- Problem to work on
Down to the last line, print the entries below exactly, and keep every picture out of the copy.

- Data for review
^^^^^^^^^^^^^^^^

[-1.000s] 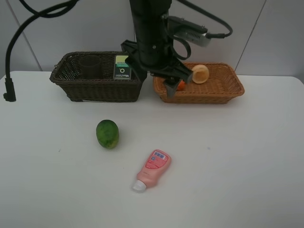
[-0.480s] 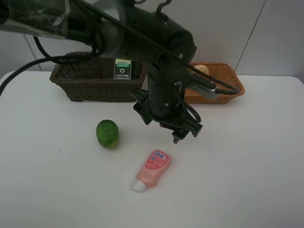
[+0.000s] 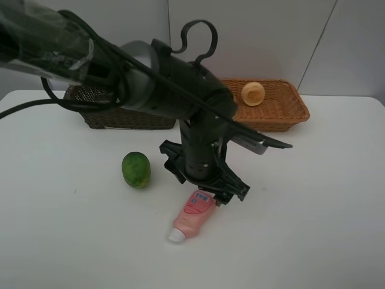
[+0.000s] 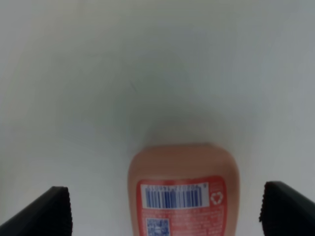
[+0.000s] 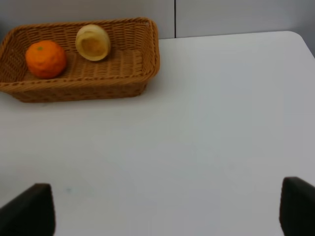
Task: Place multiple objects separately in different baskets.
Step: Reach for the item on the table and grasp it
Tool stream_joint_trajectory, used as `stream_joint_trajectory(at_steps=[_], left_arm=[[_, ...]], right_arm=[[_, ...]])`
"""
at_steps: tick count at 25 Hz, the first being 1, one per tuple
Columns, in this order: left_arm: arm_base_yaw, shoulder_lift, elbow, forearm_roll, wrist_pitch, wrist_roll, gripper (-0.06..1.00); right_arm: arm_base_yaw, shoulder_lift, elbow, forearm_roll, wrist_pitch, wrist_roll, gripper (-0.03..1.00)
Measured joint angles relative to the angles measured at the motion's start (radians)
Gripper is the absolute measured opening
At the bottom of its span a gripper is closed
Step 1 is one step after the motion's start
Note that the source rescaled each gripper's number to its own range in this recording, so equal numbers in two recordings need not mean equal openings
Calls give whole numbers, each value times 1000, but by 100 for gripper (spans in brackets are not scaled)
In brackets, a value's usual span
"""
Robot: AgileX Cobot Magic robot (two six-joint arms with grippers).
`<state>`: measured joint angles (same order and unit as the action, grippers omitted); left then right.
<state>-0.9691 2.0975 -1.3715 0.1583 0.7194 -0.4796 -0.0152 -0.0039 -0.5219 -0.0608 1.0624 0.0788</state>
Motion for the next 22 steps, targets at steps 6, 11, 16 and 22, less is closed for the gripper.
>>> stream_joint_trajectory(at_steps=[6,11,16,22], left_arm=[[0,-1,39,-7,-33,-14,99],[0,6,39,-43,-34,-19,99],[0,29,40,-79,-34,-19,99],[0,29,40,-98,-27,-19,99]], right_arm=[[0,0,0,0,0,0,97],[0,0,0,0,0,0,97],[0,0,0,0,0,0,97],[0,0,0,0,0,0,97]])
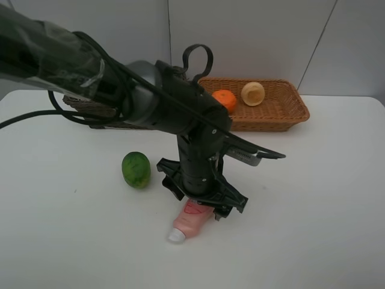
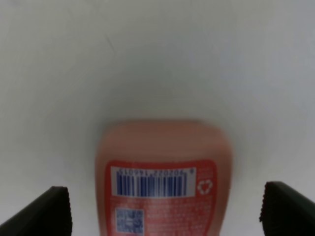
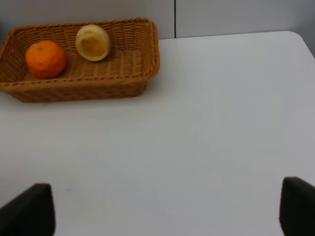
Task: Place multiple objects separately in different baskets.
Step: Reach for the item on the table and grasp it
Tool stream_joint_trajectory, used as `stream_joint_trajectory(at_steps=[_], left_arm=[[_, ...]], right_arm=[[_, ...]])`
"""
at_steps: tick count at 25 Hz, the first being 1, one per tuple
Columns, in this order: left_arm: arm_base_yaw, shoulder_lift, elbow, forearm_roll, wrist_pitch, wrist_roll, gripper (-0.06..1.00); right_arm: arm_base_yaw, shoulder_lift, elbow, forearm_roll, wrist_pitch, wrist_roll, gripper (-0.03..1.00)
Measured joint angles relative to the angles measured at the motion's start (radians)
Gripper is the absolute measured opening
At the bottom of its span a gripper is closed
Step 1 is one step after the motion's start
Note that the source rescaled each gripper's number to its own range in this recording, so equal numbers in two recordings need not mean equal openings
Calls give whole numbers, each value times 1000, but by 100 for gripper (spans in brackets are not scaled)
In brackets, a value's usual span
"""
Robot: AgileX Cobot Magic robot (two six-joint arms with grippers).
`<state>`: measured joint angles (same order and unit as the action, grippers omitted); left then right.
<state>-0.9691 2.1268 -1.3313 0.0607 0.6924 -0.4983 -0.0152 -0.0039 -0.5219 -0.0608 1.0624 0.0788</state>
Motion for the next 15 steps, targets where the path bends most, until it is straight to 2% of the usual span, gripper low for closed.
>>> stream_joint_trajectory(at_steps=[8,15], left_arm=[[0,0,0,-23,51,15,99],[0,15,0,-80,93,59,99]], right_arm=[[0,0,0,0,0,0,97],[0,0,0,0,0,0,97]])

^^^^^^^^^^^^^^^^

- Result
[-1.000s] 
[-0.480s] 
[+0.000s] 
[+0.000s] 
[+0.000s] 
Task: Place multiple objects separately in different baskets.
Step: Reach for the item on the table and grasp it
Tool stream_joint_trajectory, used as `stream_joint_trajectory(at_steps=[_], left_arm=[[_, ...]], right_arm=[[_, ...]])`
"""
at_steps: tick count at 25 Hz, the first being 1, one per tuple
Columns, in this order: left_arm: arm_base_yaw, shoulder_lift, elbow, forearm_roll, wrist_pitch, wrist_roll, gripper (-0.06..1.00); right_arm: arm_base_yaw, shoulder_lift, elbow, forearm_roll, wrist_pitch, wrist_roll, gripper (-0.03..1.00)
Measured joint angles relative to the angles measured at the motion's start (radians)
Gripper is the absolute measured opening
At the bottom of its span a gripper is closed
Step 1 is one step after the motion's start
Note that the source rescaled each gripper's number to its own range in this recording, so equal numbers in two recordings need not mean equal openings
Calls give whole numbers, each value times 1000, but by 100 for gripper (spans in brackets are not scaled)
In brackets, a value's usual span
"""
Robot: AgileX Cobot Magic robot (two six-joint arms with grippers).
`<state>`: measured joint angles (same order and unit as the action, grippers omitted); left then right.
<state>-0.9691 2.0975 -1.3715 0.1583 0.7194 -0.4796 -0.0152 -0.0039 -0.5219 -0.0608 1.0624 0.0788</state>
Motion for the next 22 steps, targets at steps 6, 11, 16 and 22, less is closed for the gripper.
>>> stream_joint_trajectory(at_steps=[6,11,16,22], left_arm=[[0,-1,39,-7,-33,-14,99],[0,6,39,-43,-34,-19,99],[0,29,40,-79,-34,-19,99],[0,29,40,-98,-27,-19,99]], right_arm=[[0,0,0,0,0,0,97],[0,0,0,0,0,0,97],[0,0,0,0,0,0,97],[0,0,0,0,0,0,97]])
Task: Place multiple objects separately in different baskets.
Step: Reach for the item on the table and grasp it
Tool stream_joint_trajectory, used as `stream_joint_trajectory(at_steps=[_], left_arm=[[_, ...]], right_arm=[[_, ...]])`
"""
at_steps: tick count at 25 Hz, the first being 1, one per tuple
Columns, in this order: left_arm: arm_base_yaw, shoulder_lift, elbow, forearm_roll, wrist_pitch, wrist_roll, gripper (-0.06..1.00); right_arm: arm_base_yaw, shoulder_lift, elbow, forearm_roll, wrist_pitch, wrist_roll, gripper (-0.03..1.00)
Measured joint angles relative to the angles measured at the motion's start (radians)
Gripper is the absolute measured opening
At the bottom of its span a gripper is closed
Step 1 is one step after the motion's start
Note that the source rescaled each gripper's number to its own range in this recording, so equal numbers in two recordings need not mean equal openings
Calls give whole numbers, each value times 1000, but by 100 for gripper (spans in brackets are not scaled)
In brackets, a value's usual span
"""
Robot: AgileX Cobot Magic robot (two six-joint arms with grippers).
`<state>`: measured joint angles (same order and unit as the action, grippers omitted); left then right.
<state>-0.9691 2.1268 -1.3313 0.0607 0.6924 -0.4983 -0.0152 -0.0039 -0.5219 -0.0608 1.0624 0.0788</state>
Motion for the next 15 steps, targets where the path bends most, until it is straight to 2% of the usual span, gripper low for closed.
>>> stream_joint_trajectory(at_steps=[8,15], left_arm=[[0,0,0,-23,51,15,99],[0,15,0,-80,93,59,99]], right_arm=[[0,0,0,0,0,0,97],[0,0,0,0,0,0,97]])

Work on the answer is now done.